There might be a million women with hair that color of auburn. But there was only one woman with eyes that particular shade of fresh-mown spring grass.

Mary Elise braced her shoulders with the same defensive bravado she’d worn when telling him the rabbit died.

“Hello, Danny.”

Chapter 2

Mary Elise decided the inside of that box might not be too bad after all. At least in there she could only hear Danny. Now she could hear and see him. All of him. Every damned fine inch of him.

Dim lights filled the gray cavern, glinting off Daniel’s dark hair, casting shadows along the angles of his face. His lanky good looks had hardened into a lean body cut with whipcord strength that stretched just shy of six feet tall.

If only she could distance herself from his appeal, but the day-from-hell wreaked havoc on her normally rigid self-control. Instead, she could only stare at him and soak up the differences wrought by age.

One gloved hand flattened against the side of the plane, he lounged with that same loose-hipped carelessness he’d worn when she’d told him she was pregnant. As if her announcement hadn’t meant the end of his Air Force Academy dream since cadets can’t marry until after graduation.

Except his dream hadn’t ended. He’d won the Academy ring and wore the flight suit now, wrinkled though it might be at the moment.

Attraction be damned, she wanted to flatten him right onto his awesome butt. Care about something. Let it be important to see the woman you almost married. She’d never been head-over-heels in love with him, but she had loved him. Once. He’d been her friend, and the betrayal of how easily he’d let go after she lost the baby had hurt.

His indifference hurt now.

He shouldn’t still have the power to wound her. Her ex had done so much worse to her and she’d held strong. She’d be damned if she’d let Daniel trample her heart with one distant look.

Mary Elise gripped the barred edge of the seat to steady her hands. She might not be able to regulate her pulse or her feelings, but she could control what she did about them. Bigger worries loomed, anyway, far more important than discovering if Daniel Baker still administered the most thorough, long and intense kisses she’d ever known.

“Danny, could you pass me the smaller bag inside the crate, please? The black canvas one. Trey needs his inhaler.”

“Don’t…want it,” Trey insisted.

Daniel’s forehead trenched. “The kid has asthma? Why didn’t someone tell me?” He shifted away, mumbling, “And why didn’t someone mention who the hell would be accompanying them?”

So it bothered him after all. Mary Elise stifled the urge to do an impromptu victory dance and rubbed soothing circles along Trey’s back while Daniel reached into the crate.

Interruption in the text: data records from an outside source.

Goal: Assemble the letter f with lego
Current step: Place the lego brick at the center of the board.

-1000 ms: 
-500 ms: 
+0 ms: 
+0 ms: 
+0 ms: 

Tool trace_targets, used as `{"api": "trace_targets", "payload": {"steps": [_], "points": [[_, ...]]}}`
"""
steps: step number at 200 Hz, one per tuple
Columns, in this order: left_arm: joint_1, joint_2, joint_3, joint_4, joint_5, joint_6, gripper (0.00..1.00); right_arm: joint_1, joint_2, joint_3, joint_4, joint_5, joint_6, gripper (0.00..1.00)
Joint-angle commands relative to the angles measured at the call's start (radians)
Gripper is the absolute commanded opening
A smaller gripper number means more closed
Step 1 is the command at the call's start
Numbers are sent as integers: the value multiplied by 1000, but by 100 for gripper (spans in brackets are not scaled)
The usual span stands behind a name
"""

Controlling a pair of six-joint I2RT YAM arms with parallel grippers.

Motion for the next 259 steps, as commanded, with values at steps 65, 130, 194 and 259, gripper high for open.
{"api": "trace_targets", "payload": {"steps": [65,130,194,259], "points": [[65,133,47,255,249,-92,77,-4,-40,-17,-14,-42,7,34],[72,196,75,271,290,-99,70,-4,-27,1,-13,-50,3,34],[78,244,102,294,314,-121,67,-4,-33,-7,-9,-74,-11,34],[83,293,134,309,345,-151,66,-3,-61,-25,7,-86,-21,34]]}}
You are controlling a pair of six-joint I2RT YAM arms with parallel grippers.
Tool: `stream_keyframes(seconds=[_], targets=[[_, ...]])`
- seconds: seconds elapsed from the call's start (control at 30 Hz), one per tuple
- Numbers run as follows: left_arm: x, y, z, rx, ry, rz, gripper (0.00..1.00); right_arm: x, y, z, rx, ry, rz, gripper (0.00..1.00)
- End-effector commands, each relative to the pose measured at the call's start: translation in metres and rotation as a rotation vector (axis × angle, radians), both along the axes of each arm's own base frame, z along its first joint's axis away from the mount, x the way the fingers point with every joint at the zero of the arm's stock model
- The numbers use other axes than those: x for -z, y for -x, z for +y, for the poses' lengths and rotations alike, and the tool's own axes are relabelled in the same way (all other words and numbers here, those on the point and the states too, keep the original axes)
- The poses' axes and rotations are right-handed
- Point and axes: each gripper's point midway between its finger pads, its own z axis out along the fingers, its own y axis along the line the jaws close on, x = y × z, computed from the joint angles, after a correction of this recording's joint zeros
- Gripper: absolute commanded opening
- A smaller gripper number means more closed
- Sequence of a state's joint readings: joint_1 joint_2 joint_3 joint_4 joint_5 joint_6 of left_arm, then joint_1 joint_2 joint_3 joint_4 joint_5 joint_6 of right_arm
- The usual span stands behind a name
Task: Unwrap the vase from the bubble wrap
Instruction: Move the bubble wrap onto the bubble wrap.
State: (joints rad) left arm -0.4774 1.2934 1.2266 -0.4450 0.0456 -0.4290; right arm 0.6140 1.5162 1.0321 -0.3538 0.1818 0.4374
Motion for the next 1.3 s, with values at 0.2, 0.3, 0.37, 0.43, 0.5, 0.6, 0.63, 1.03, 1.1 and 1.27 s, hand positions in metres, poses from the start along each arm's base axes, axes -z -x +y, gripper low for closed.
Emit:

His flight suit stretched across narrow hips that veed up his back into broad shoulders. Muscles rippled under taut green fabric with restrained strength. He pivoted around with athletic fluidity, pitching the bag toward her.

“Thank you,” she said, avoiding eyes that told her too well she wouldn’t be able to dodge talking soon.

Mary Elise yanked the zipper open and rifled inside the pouch until her fingers closed around the inhaler. She snapped off the cap and thrust her hand toward Trey.

He brought the medicine to his mouth and pumped once, twice, again.

She prayed they wouldn’t be stranded in the air with Trey in a full-blown attack. “Come on, hon, take one more hit off the inhaler, okay?”

His shoulders heaved with a shuddering inhale.

Mary Elise waited for signs of relief. Years spent tending her chronically ill mother had left her with more knowledge about lung disease than some doctors. Her mother’s illness had also left her unsupervised, free to tromp alongside the neighbor boy. Never once had Danny complained about a pesky tagalong two years his junior. He’d shrugged off any teasing—when had Danny cared what others thought anyway—and labeled her his mascot.